Water is essential and you don’t want to pack so little that you endanger yourself on the hiking trail. This is especially true if you’re going way off the reservation and there won’t be much in the way of human interaction.
You may want to make room for your luxury items as well and we’re not talking about your Nintendo 3DS either. Your portable gaming system won’t keep you hydrated and it won’t fend off an irritable black bear either.
Hatchets, machetes, foldable chairs, an extra pillow, or your fluffiest sleeping bag are the items that go on the “luxury” list. If you can pack enough water, but not so much that you’re just being obscene about it, and still have room for some of those luxury items, you’re doing pretty good for yourself.
Ultra-lightweight packs are popular as well, especially how you pack them to keep them ultra-lightweight. Competitive hiking times for certain areas are popular outdoor activities and getting over that 5-mile trail quicker than anyone else will largely come down to how much weight you have on your back.
You’ll need water more than anything else on a rapid hike, as your body can easily overheat under extreme duress, but there’s a point where you have too much, so you want to find that happy medium.
What should be the base weight for hiking?
The base weight of your pack is the weight of your bag, along with all of the items and materials that you are packing, minus any consumables, including water. The base weight is a weight that many hikers, but especially ultra-lightweight hikers, pay close attention to.
It’s a number that you want to keep as low as possible, depending on what you have planned.

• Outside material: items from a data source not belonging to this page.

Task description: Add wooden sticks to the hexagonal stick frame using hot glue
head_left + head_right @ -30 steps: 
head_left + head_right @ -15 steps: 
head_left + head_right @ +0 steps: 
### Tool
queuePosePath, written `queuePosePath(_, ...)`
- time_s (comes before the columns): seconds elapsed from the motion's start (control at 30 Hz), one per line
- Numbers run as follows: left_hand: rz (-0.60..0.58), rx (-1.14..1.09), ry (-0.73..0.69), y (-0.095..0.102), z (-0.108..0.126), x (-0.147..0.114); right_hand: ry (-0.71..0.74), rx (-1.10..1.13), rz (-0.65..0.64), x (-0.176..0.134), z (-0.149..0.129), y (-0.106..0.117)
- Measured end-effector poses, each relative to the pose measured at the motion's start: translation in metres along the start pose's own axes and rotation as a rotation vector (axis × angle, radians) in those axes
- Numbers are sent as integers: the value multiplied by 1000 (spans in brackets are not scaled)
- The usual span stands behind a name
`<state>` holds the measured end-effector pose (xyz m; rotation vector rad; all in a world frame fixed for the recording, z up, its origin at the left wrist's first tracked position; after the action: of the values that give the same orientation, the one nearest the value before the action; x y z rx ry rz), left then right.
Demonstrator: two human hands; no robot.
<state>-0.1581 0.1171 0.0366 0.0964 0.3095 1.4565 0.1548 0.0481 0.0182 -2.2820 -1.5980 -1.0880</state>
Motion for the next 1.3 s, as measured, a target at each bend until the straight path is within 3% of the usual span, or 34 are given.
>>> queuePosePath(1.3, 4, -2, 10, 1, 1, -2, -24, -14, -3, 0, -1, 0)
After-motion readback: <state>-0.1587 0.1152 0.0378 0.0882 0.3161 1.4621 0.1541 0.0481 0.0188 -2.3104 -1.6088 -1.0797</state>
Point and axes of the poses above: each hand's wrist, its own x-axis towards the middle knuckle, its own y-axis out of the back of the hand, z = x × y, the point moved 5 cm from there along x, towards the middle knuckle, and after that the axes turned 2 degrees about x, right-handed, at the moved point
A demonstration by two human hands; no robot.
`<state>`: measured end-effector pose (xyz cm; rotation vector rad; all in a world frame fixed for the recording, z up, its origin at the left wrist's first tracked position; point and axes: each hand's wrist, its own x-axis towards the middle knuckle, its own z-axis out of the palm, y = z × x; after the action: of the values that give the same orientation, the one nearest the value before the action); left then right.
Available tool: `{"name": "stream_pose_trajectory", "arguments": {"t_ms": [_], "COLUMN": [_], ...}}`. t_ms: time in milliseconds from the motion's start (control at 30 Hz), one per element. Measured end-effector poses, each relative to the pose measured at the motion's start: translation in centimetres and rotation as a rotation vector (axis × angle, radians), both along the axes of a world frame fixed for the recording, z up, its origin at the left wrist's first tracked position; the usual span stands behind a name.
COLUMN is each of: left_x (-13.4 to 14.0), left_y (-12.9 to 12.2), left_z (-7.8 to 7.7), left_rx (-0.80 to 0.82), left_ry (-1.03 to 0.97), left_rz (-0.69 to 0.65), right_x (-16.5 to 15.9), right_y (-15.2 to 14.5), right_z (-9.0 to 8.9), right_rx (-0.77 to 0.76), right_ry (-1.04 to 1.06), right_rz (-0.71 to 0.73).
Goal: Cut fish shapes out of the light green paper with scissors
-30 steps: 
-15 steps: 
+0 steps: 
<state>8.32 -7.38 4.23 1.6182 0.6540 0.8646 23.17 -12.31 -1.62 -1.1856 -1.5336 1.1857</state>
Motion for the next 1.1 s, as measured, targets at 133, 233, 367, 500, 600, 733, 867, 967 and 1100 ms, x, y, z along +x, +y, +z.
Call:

Your base weight also includes your tent and/or sleeping bag as well.
If you’re going with an ultra-lightweight pack, then you want to keep your base weight at less than 8lbs. When everything is packed, including your bottles of water and other consumables, you want your total weight to be no more than 20% of your total body weight.
The lower that number the better, however, you shouldn’t exceed 20% if you can help it. If you weigh 190lbs, you’re looking at 47.5lbs, assuming that you max out your pack weight to the full, 20%.
A pack that weighs less than 50lbs may not seem like too much until you’re out there struggling up a muddy trail. Then it will seem as if it weighs as much as you do, and you will feel the straps biting into your shoulders, not to mention how much your fingers will swell.
Water is life, and you shouldn’t be reluctant to put enough in your bag to get you through wherever you’re going. But, you shouldn’t overdo it either. The more you engage in your outside activity of choice, the more you will learn your body’s needs.
Experience will guide you in packing your water supplies in the future. Just remember, water is far more necessary than a hatchet or a machete, as there’s always enough downed limbs laying around for a fire if necessary. Pack well, pack smart and don’t forget your water.